START DATA PROVIDED
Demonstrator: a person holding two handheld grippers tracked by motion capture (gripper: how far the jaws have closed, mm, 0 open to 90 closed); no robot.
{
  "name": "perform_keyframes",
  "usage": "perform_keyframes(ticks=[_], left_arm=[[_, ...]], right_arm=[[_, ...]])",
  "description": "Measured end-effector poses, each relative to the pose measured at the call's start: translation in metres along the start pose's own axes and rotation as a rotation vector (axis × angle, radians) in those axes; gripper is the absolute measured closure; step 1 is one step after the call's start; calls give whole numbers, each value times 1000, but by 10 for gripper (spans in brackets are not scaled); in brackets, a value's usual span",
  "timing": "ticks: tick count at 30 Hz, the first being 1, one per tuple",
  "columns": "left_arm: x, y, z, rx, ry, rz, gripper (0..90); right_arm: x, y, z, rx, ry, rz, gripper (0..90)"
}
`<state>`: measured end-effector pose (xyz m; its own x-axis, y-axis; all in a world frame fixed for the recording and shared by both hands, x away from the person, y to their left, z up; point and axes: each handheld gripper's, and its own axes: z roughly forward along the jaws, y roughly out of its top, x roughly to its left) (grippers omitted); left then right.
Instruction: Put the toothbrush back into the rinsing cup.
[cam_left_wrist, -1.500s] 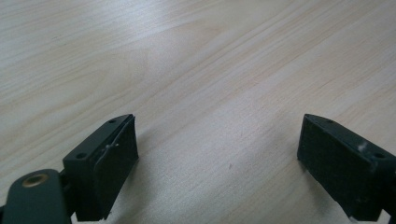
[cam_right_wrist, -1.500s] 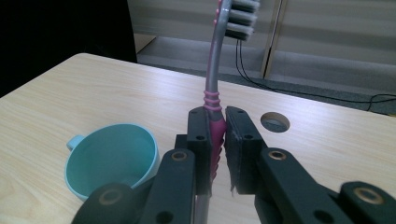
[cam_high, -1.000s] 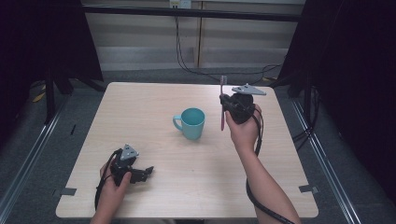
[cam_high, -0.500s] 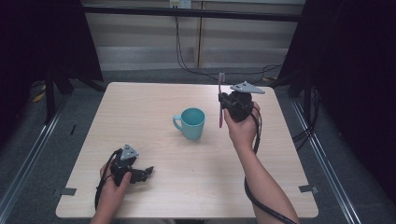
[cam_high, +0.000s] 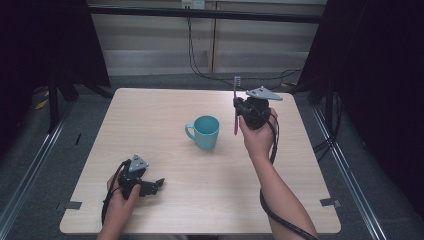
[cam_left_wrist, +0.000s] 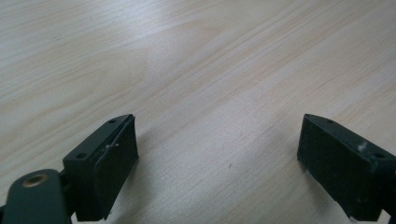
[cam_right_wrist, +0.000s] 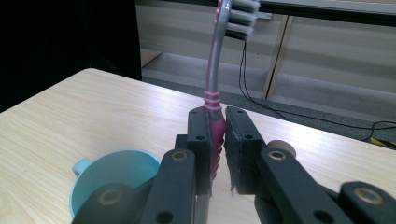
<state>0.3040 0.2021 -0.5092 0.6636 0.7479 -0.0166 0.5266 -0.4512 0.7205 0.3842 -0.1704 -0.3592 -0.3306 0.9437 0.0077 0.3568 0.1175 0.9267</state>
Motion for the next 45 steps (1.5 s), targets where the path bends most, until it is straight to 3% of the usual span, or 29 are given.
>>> perform_keyframes(ticks=[24,31,45], left_arm=[[0,0,0,-1,-2,-4,118],[0,0,0,-1,-1,-2,118],[0,0,0,2,2,-2,118]], right_arm=[[10,5,16,-29,25,27,813],[18,10,22,-27,38,-11,814],[27,11,31,-38,55,-17,813]])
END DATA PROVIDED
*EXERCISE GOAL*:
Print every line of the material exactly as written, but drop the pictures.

*ANSWER SECTION*:
Demonstrator: a person holding two handheld grippers tracked by motion capture (gripper: how far the jaws have closed, mm, 0 open to 90 closed); no robot.
{
  "name": "perform_keyframes",
  "usage": "perform_keyframes(ticks=[_], left_arm=[[_, ...]], right_arm=[[_, ...]])",
  "description": "Measured end-effector poses, each relative to the pose measured at the call's start: translation in metres along the start pose's own axes and rotation as a rotation vector (axis × angle, radians) in those axes; gripper is the absolute measured closure; step 1 is one step after the call's start; calls give whole numbers, each value times 1000, but by 10 for gripper (spans in brackets are not scaled); in brackets, a value's usual span",
  "timing": "ticks: tick count at 30 Hz, the first being 1, one per tuple",
  "columns": "left_arm: x, y, z, rx, ry, rz, gripper (0..90); right_arm: x, y, z, rx, ry, rz, gripper (0..90)"
}
`<state>`: measured end-effector pose (xyz m; its own x-axis, y-axis; all in a world frame fixed for the recording and shared by both hands, x away from the person, y to their left, z up; point and axes: each handheld gripper's, and its own axes: z roughly forward along the jaws, y roughly out of its top, x roughly to its left) (grippers omitted); left then right.
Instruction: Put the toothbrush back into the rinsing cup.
[cam_left_wrist, -1.500s] 
[cam_right_wrist, -1.500s] 
[cam_high, -1.000s] 
[cam_high, -0.500s] 
[cam_high, +0.000s] 
[cam_left_wrist, +0.000s] 
[cam_right_wrist, +0.000s] 
<state>0.3040 0.2021 -0.5092 0.6636 0.7479 -0.0166 0.5266 -0.4512 0.7205 0.3842 -0.1704 -0.3592 -0.3306 0.9437 0.0077 0.3568 0.1175 0.9267</state>
Motion for the next 45 steps (1.5 s), targets where the path bends most, until it is straight to 3% of the usual span, or 29 are given.
>>> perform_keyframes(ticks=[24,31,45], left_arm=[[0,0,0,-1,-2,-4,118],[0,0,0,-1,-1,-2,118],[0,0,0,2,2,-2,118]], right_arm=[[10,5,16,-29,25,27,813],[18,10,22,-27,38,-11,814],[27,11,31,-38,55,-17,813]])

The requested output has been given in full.